In September of 2005, there was an interesting thread on the Beowulf mailing list. The discussion started when Greg Kurtzer remarked that, for some reason, a new cluster running his Warewulf cluster distribution was getting 30 percent better performance than a ROCKS
) installation on the same cluster (a Dell cluster with Infiniband
These results were curious, as the kernel and much of the underlying middleware was the same. Looking at the differences, the Warewulf Toolkit is based on a minimal approach to the nodes, where the ROCKS Distribution is based more on a maximal approach.
There was some discussion about these results. More data was presented and assumptions were refined. First, the reported speedup was not for every application. The “Top 500” benchmark (HPL) ran as expected, but one code, an in-house geophysics application ran much better under Warewulf. The in-house code was more fine-grained and required more barriers (synchronization points) than HPL.
The story may have seemed to end there, but a link to a research paper was posted by Mark Hahn that seemed to support a possible theory as to why this would happen. In the paper, entitled “The Case of the Missing Supercomputer Performance: Achieving Optimal Performance on the 8,192 Processors of ASCI Q” (http://www.sc-conference.org/sc2003/paperpdfs/pap301.pdf
), authors Fabrizio Petrini, Darren J. Kerbyson, and Scott Pakin are puzzled by the the performance of the ASCI Q cluster when running a program called SAGE
(a hydrodynamics code consisting of about 150,000 lines of Fortran
code). A performance model for the program predicted a cycle time of. 6 seconds on ASCI Q, but the authors realized something far worse, 1.2 seconds, for large numbers of processors.
In summary, the authors found a significant difference between the expected performance and that which they observed; the performance difference only occurred when using four processors per node; there was a high variably in the performance from cycle to cycle; and the performance problems seemed to originate from the collective operations, especially in allreduce.
Surprisingly, making allreduce seven times faster had little effect on performance. Their investigation focused on the “noise” on each node. Noise was defined as periodic system activity not needed by the computation at hand. Based on the results of the analysis, they removed 10 daemons from each node, decreased the frequency of monitoring, and centralized some other cluster daemons. The changes doubled SAGE performance, close to their performance model predictions.
The overall finding bears repeating here:
Substantial performance loss occurs when an application resonates with system noise. High frequency, fine-grained noise effects only fine-grained applications; low frequency, course-grained noise affects only course-grained applications.

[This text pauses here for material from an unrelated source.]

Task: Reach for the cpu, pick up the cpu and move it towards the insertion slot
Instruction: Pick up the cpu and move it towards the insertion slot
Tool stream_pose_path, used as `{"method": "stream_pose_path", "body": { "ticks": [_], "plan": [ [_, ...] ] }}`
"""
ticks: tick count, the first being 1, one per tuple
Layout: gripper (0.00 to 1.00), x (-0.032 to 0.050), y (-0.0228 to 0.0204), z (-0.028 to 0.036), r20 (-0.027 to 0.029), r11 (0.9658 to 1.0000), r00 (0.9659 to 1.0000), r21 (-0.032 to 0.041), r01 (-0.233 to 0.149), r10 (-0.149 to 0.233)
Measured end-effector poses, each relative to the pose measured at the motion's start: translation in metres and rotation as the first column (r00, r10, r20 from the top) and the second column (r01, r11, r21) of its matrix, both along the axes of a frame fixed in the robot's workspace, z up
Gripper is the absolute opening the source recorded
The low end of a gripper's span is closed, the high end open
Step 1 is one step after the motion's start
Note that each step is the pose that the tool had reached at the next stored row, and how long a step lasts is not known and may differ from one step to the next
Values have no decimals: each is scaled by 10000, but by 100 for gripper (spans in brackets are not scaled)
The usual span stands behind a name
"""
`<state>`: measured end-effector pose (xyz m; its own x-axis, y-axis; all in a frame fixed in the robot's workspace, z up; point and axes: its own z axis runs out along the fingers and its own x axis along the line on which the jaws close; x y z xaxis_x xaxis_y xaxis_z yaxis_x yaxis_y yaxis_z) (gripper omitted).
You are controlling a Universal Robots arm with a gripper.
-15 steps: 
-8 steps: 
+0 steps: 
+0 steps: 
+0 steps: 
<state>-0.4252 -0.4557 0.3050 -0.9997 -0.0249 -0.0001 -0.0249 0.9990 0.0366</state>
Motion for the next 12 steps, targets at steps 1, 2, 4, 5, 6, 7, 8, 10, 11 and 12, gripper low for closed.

Without any more detailed evidence, one could speculate that the same effect explains the Warewulf/ROCKS difference and why a minimalist approach may be best if performance is important for fine-grained codes. Indeed, looking at what is actually running on your nodes may be revealing and offer a simple optimization.
Edge Of the Envelope
In all fairness, there’s more work to be done to understand the “collective effects” that may develop on clusters. The move to “diskless booting” has allowed nodes to be easily tuned and still take advantage of a local disk drive.
Perhaps the real goal here is not so much the right way or the wrong way to build a cluster, but a flexible way that can address the many different needs facing users of both capability and capacity clusters, all the while remaining true to the spirit of the original Beowulf definition. I’ll talk more about this next month.
Of course, in hindsight, it all seems so simple. There are good reasons for both minimum and maximum provisioning of nodes. I can almost here the sound of one hand slapping my forehead as the obviousness of it all dances in front of me.
Douglas Eadline is the Senior HPC Editor for Linux Magazine.